Description of the task: Each line holding the string "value" is to be copied from the data.

Data excerpt:
*** Block opens ***
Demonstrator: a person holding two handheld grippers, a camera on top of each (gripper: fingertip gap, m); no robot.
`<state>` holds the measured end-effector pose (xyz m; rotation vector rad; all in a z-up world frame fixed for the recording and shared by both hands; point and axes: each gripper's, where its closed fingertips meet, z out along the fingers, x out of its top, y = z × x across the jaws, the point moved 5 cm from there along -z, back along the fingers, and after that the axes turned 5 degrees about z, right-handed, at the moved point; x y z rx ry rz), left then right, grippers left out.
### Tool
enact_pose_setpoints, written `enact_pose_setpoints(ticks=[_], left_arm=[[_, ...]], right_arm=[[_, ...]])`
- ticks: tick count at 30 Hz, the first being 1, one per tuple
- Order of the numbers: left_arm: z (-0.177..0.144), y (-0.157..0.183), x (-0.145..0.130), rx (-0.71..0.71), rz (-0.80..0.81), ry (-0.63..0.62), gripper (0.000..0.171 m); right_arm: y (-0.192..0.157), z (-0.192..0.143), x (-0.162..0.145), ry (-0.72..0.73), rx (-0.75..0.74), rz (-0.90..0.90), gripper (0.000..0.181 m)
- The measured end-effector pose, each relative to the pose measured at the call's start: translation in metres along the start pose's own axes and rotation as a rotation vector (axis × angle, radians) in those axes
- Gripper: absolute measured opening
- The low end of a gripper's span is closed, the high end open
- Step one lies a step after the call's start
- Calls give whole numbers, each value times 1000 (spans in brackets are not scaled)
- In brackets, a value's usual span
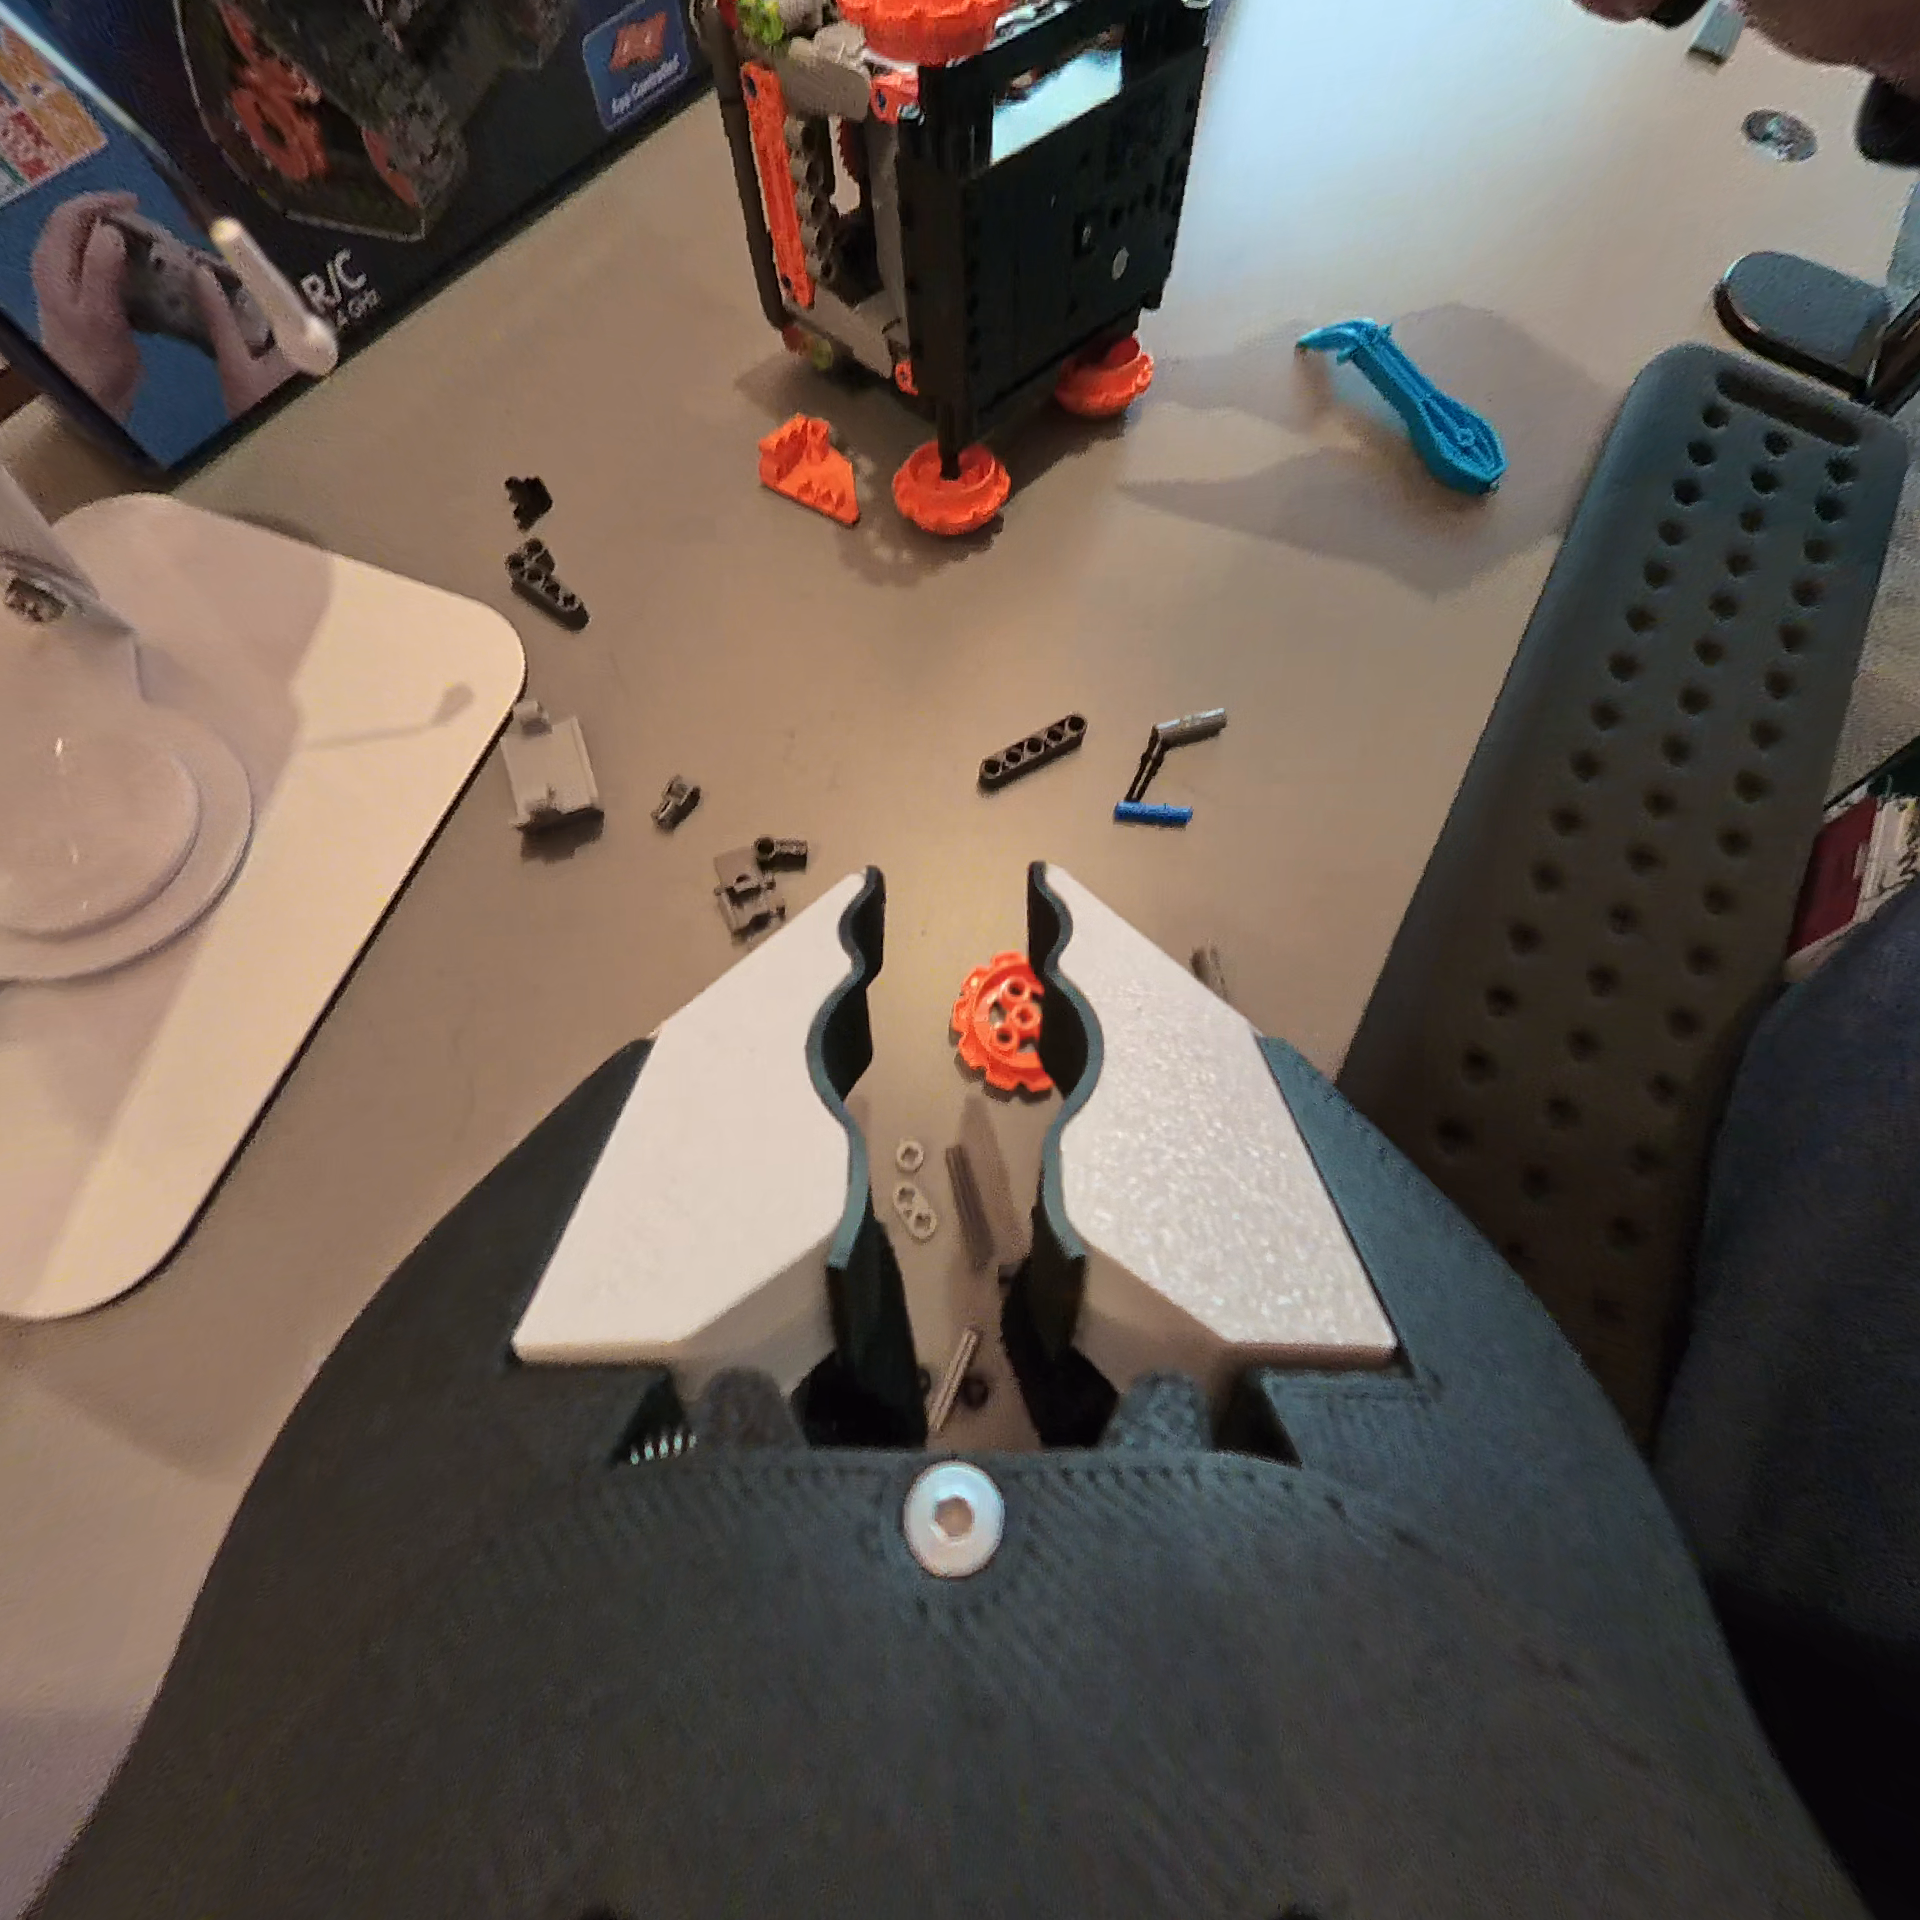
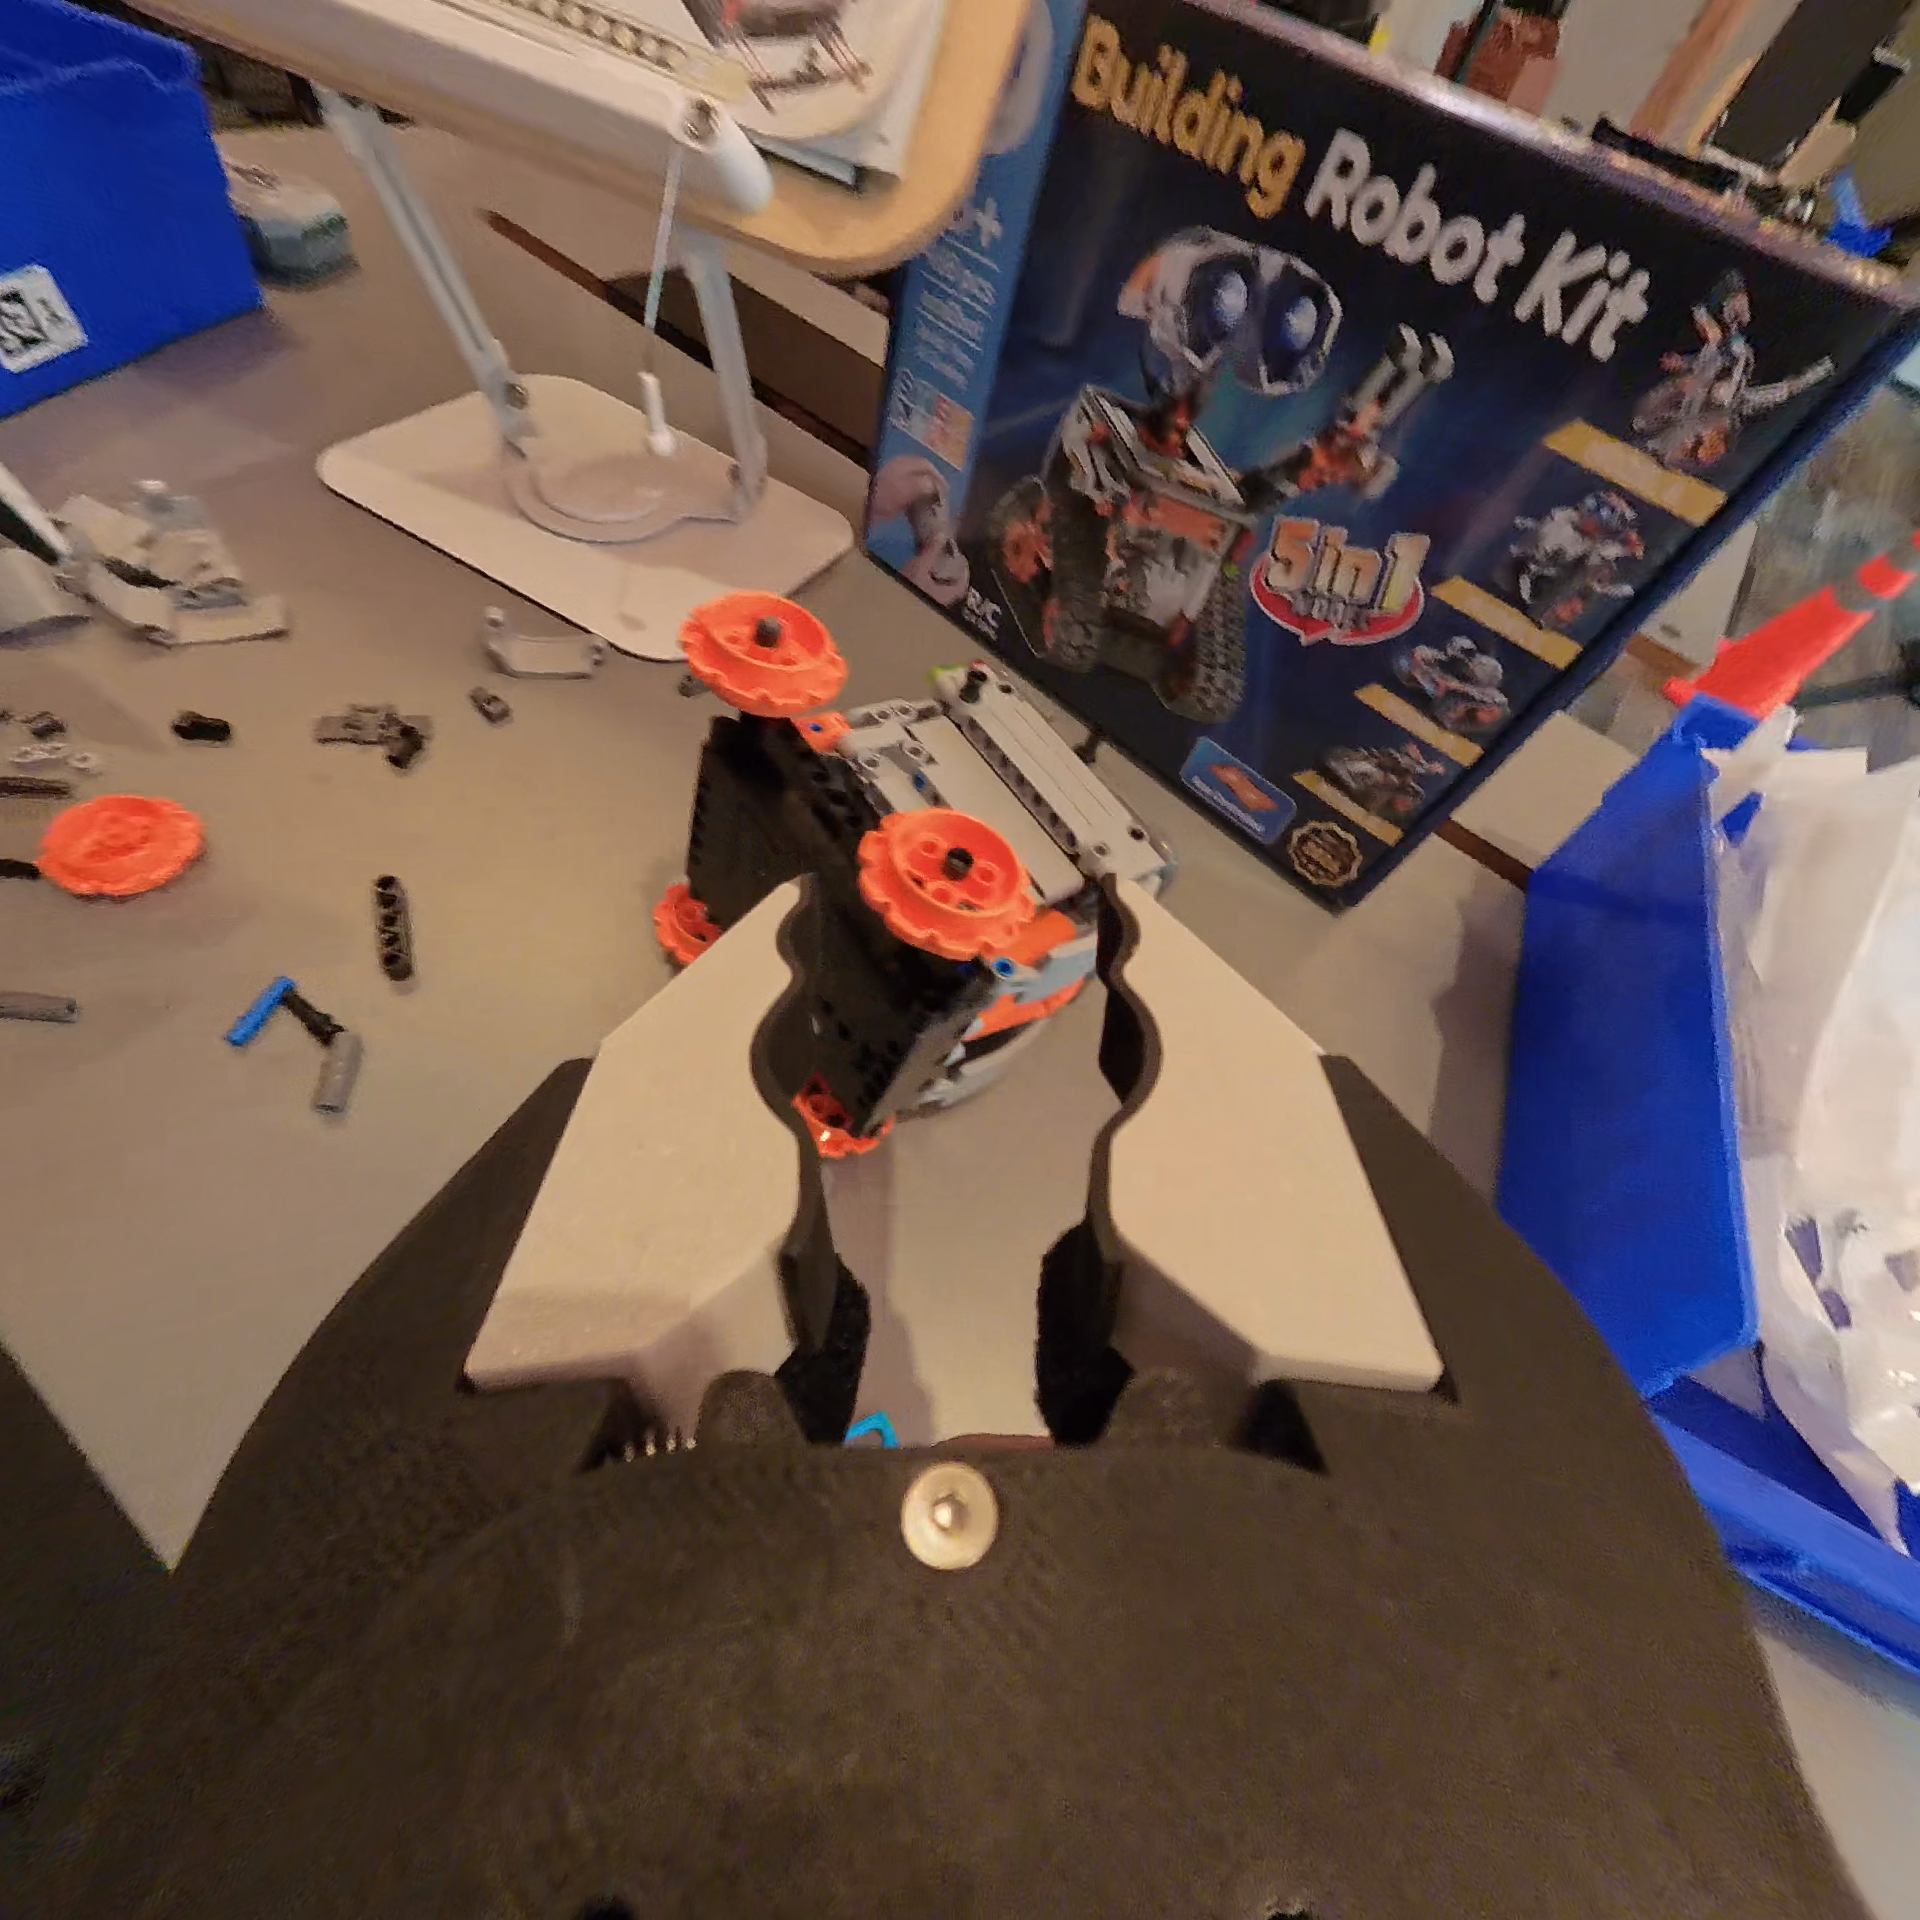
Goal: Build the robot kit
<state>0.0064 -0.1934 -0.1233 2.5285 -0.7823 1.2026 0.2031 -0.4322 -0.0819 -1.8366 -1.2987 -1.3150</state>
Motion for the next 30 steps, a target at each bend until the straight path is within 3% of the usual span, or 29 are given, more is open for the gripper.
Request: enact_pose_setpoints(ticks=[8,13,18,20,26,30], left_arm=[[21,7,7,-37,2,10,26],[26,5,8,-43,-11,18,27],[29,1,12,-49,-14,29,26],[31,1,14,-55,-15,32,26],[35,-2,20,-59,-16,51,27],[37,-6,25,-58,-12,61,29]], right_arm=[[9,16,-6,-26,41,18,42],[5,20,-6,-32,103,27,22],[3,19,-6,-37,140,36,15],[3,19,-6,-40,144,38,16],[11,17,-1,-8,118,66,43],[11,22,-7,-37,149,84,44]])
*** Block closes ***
Exercise result:
- Calls give whole numbers, each value times 1000 (spans in brackets are not scaled)
- In brackets, a value's usual span

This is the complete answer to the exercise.